Task details. Nothing but the lines from the one with "(607, 327): 2.18" through the end of the data should be set down, each exactly as written, and no picture should be included.

Dataset records.
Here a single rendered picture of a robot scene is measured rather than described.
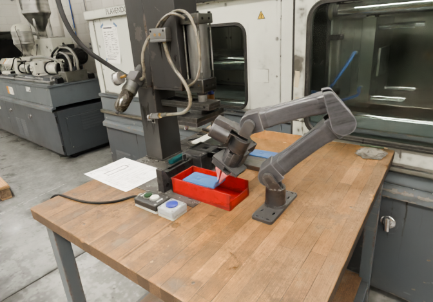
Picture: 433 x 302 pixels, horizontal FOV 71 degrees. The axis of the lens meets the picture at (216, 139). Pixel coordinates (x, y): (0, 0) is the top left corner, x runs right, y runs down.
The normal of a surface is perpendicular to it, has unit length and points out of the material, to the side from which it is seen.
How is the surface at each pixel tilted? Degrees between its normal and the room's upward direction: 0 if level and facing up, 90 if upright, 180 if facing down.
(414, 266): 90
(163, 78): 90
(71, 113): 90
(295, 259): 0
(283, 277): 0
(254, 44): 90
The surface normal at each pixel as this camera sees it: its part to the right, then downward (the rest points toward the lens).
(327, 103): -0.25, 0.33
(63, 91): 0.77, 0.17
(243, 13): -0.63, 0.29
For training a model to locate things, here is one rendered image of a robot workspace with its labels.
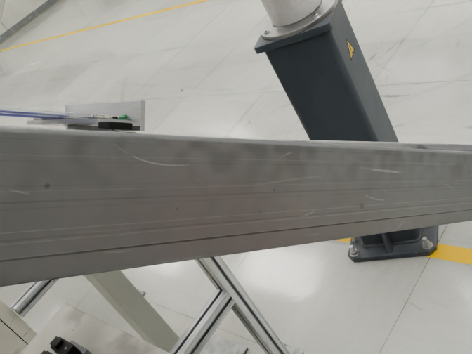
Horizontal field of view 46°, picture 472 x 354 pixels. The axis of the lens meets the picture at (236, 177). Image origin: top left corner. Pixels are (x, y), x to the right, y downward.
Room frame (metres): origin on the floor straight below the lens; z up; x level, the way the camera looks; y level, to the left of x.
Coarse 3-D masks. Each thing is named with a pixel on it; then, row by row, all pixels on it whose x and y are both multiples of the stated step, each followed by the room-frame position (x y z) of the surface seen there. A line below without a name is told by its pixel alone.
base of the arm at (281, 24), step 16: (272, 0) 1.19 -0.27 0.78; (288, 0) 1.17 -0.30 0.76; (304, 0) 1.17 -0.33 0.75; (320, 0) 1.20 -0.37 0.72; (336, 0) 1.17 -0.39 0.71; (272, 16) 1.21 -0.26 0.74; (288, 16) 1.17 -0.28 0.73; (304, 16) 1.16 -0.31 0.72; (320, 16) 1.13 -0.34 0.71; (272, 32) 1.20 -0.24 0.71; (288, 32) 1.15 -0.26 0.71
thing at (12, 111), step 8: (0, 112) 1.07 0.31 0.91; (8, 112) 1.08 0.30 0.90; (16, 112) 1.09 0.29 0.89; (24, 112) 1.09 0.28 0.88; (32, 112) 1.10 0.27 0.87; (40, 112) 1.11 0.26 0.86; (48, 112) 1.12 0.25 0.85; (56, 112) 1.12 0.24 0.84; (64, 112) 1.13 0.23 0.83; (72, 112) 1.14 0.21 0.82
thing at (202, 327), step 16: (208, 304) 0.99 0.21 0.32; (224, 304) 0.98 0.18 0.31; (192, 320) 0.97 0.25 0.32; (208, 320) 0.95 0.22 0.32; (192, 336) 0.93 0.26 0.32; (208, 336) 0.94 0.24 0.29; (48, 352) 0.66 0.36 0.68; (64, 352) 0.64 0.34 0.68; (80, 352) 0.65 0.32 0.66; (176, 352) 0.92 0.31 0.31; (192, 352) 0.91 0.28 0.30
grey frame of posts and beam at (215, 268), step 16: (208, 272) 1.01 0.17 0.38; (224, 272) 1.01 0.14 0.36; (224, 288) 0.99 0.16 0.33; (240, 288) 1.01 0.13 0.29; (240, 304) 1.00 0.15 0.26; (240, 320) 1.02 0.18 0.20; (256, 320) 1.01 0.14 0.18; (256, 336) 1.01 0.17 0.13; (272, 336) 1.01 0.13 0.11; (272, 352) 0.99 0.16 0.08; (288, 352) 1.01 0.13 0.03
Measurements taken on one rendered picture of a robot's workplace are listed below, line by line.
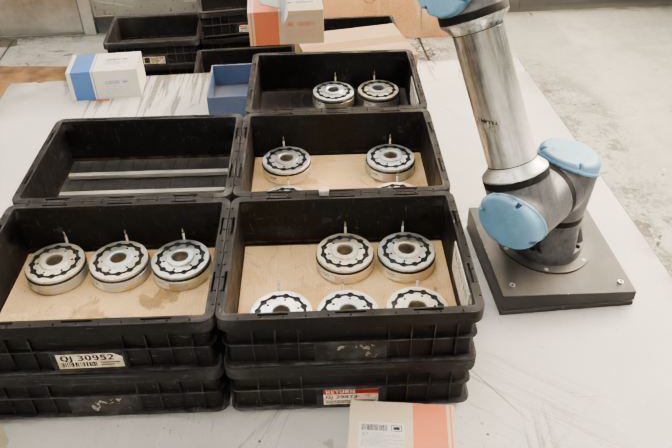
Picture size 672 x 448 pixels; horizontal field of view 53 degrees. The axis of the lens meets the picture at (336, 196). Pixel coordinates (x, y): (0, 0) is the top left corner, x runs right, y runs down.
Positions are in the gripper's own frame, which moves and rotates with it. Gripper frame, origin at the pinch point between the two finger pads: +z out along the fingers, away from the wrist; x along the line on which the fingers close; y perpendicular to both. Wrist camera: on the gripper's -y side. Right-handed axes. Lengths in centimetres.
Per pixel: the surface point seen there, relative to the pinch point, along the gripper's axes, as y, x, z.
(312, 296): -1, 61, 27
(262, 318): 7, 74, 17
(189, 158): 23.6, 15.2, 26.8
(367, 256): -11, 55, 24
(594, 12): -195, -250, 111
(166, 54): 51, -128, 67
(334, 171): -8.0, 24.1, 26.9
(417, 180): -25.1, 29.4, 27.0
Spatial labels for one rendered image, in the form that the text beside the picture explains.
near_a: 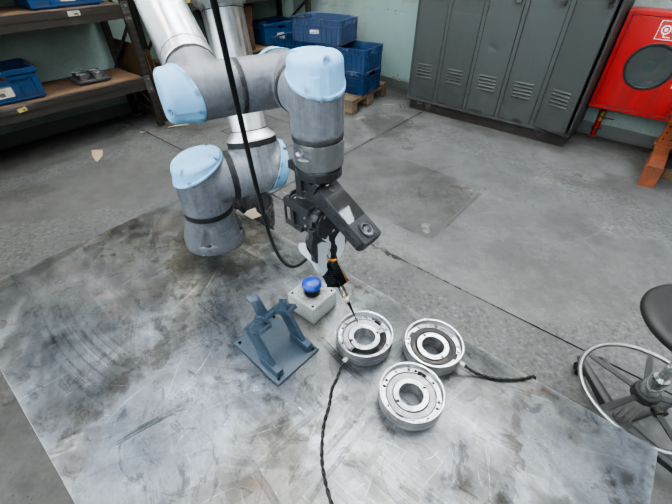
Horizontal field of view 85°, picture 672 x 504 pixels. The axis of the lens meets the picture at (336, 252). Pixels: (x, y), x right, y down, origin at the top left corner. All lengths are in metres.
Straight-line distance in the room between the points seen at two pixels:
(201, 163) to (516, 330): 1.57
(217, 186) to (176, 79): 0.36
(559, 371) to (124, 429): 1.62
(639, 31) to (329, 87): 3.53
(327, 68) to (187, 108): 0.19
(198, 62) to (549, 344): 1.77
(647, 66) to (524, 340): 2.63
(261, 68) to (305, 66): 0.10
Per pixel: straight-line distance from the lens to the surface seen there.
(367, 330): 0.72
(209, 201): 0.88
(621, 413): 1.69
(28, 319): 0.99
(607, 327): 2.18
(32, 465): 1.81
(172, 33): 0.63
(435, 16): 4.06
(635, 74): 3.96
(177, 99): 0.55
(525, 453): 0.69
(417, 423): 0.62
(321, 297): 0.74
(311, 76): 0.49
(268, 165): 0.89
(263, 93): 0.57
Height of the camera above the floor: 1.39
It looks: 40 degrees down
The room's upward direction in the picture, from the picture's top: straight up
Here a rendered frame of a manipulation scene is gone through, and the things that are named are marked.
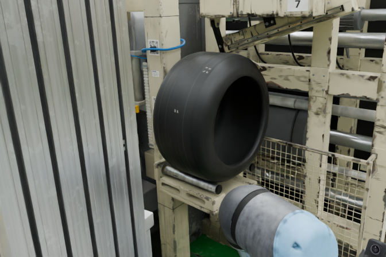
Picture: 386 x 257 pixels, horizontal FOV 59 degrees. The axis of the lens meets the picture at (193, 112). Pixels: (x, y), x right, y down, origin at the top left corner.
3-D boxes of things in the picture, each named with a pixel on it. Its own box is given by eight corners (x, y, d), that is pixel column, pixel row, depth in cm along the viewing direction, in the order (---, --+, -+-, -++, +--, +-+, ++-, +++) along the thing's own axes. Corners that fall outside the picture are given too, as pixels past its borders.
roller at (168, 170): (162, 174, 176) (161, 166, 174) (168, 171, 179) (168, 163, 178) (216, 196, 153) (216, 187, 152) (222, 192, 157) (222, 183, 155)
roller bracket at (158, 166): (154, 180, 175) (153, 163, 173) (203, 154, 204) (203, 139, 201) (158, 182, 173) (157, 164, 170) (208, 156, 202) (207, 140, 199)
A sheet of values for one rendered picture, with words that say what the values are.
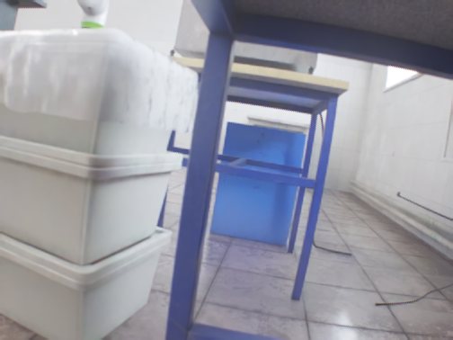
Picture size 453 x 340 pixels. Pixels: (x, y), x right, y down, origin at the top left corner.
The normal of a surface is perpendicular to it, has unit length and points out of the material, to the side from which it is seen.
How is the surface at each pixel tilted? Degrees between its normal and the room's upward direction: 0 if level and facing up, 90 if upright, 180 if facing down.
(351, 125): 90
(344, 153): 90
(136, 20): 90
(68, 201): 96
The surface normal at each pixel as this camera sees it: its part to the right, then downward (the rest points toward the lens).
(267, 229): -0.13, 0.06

Answer area.
(607, 327): 2.18
(32, 465): 1.81
(172, 33): 0.63
(435, 16): 4.06
(635, 74): 3.96
(177, 99): 0.55
(525, 453): 0.69
(417, 423): 0.62
(321, 297): 0.74
(311, 76): 0.49
(268, 165): 0.89
(263, 93): 0.57
Height of the camera above the floor: 1.39
It looks: 40 degrees down
The room's upward direction in the picture, from the picture's top: straight up
Here a rendered frame of a manipulation scene is gone through, and the things that are named are marked.
Picture: 386 x 257 pixels, horizontal FOV 59 degrees. The axis of the lens meets the picture at (193, 112). Pixels: (x, y), x right, y down, origin at the top left corner.
3-D boxes of things in the picture, each named with a pixel on it. Its own box is given by eight corners (x, y, d), that is pixel column, pixel row, depth in cm along the viewing direction, in the order (---, --+, -+-, -++, +--, +-+, ++-, +++) along the thing's own axes. Corners that fall outside the picture are given too, as pixels past its borders.
roller at (168, 170): (162, 174, 176) (161, 166, 174) (168, 171, 179) (168, 163, 178) (216, 196, 153) (216, 187, 152) (222, 192, 157) (222, 183, 155)
roller bracket at (158, 166): (154, 180, 175) (153, 163, 173) (203, 154, 204) (203, 139, 201) (158, 182, 173) (157, 164, 170) (208, 156, 202) (207, 140, 199)
A sheet of values for one rendered picture, with words that say what the values are.
Picture size 453 x 340 pixels. Pixels: (x, y), x right, y down, origin at the top left corner.
The normal of a surface is perpendicular to it, has unit length and points out of the material, to the side from which it is seen.
How is the surface at each pixel tilted? Degrees between its normal and the room's upward direction: 0 if level and facing up, 90 if upright, 180 if facing down.
(351, 125): 90
(344, 153): 90
(136, 20): 90
(68, 201): 96
The surface normal at each pixel as this camera sees it: its part to the right, then downward (the rest points toward the lens).
(267, 229): -0.13, 0.06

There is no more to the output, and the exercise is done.